Secondo i ricercatori canadesi, gli estratti di cannabidiolo (CBD), il principale componente non psicoattivo della marijuana, potrebbero contribuire a ridurre del 70 per cento il numero di recettori cellulari utilizzati dal coronavirus per entrare nell’organismo
Impedire l’infezione da coronavirus con composti e sostanze a base di marijuana.

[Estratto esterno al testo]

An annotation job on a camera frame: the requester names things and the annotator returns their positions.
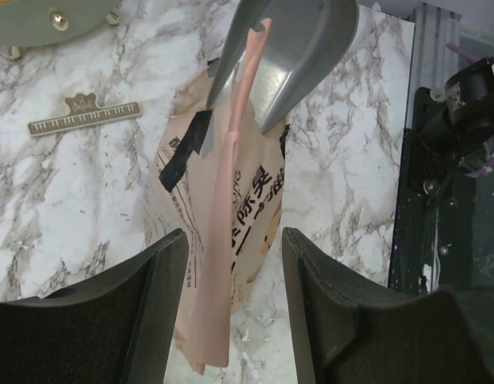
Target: metal knob
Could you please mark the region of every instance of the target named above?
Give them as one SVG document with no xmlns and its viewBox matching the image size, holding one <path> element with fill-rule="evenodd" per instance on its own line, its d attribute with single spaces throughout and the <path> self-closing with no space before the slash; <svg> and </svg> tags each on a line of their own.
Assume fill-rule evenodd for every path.
<svg viewBox="0 0 494 384">
<path fill-rule="evenodd" d="M 65 17 L 65 15 L 59 10 L 54 10 L 50 13 L 49 19 L 51 20 L 51 24 L 57 30 L 68 30 L 69 29 L 69 21 Z"/>
</svg>

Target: beige plastic bag
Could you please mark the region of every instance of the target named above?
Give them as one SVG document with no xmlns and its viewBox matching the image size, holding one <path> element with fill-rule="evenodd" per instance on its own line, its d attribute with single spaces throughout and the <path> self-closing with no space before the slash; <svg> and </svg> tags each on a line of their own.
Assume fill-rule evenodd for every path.
<svg viewBox="0 0 494 384">
<path fill-rule="evenodd" d="M 207 70 L 178 90 L 145 191 L 147 245 L 175 227 L 187 233 L 175 338 L 200 374 L 228 365 L 231 313 L 248 299 L 281 215 L 288 126 L 263 136 L 249 100 L 271 21 L 262 24 L 249 32 L 241 80 L 213 111 Z"/>
</svg>

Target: marble surface
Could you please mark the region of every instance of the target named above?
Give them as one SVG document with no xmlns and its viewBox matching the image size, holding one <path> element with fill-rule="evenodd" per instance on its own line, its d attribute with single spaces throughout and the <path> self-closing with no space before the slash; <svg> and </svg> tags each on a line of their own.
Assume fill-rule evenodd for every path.
<svg viewBox="0 0 494 384">
<path fill-rule="evenodd" d="M 0 57 L 0 301 L 45 296 L 144 247 L 143 181 L 175 88 L 219 55 L 237 1 L 125 0 L 122 23 Z M 283 226 L 384 283 L 413 26 L 361 7 L 351 49 L 292 113 Z M 26 124 L 95 92 L 144 114 L 30 138 Z M 279 238 L 249 306 L 231 322 L 231 363 L 191 372 L 172 350 L 165 383 L 296 382 Z"/>
</svg>

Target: metal foot
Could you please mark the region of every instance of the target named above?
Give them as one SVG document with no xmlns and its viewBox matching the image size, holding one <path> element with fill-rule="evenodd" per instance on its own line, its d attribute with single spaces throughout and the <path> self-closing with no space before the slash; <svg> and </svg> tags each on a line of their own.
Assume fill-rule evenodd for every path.
<svg viewBox="0 0 494 384">
<path fill-rule="evenodd" d="M 0 54 L 11 60 L 19 60 L 22 56 L 22 49 L 18 46 L 4 46 L 0 44 Z"/>
<path fill-rule="evenodd" d="M 118 14 L 118 11 L 114 10 L 111 11 L 107 16 L 106 16 L 106 21 L 108 24 L 111 26 L 116 26 L 120 22 L 120 15 Z"/>
</svg>

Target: gray scoop
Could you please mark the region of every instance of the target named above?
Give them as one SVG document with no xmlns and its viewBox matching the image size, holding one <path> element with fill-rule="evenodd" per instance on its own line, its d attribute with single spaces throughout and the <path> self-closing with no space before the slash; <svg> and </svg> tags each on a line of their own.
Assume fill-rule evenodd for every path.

Questo è l’obiettivo di un gruppo di ricercatori canadesi dell’Università di Lethbridge ad Alberta, che, in uno studio pubblicato sulla rivista Preprints, e con la collaborazione degli esperti delle società Pathway Rx e Swysh Inc, hanno analizzato circa 400 diversi ceppi di cannabis e identificato una dozzina e che sembrano promettenti nel prevenire l’infezione da Sars-CoV-2 o coronavirus
“Gli estratti di cannabidiolo (CBD), il principale componente non psicoattivo della marijuana, potrebbero contribuire a ridurre del 70 per cento il numero di recettori cellulari utilizzati dal coronavirus per entrare nell’organismo”, spiega Igor Kovalchuk, CEO di Pathway Rx, precisando che sono però necessari ulteriori studi sull’argomento prima di adottare terapie a base di cannabis. Il team ha trattato dei modelli 3D di tessuto orale, polmonare e intestinale con un campione di estratti CBD da piante di Cannabis Sativa.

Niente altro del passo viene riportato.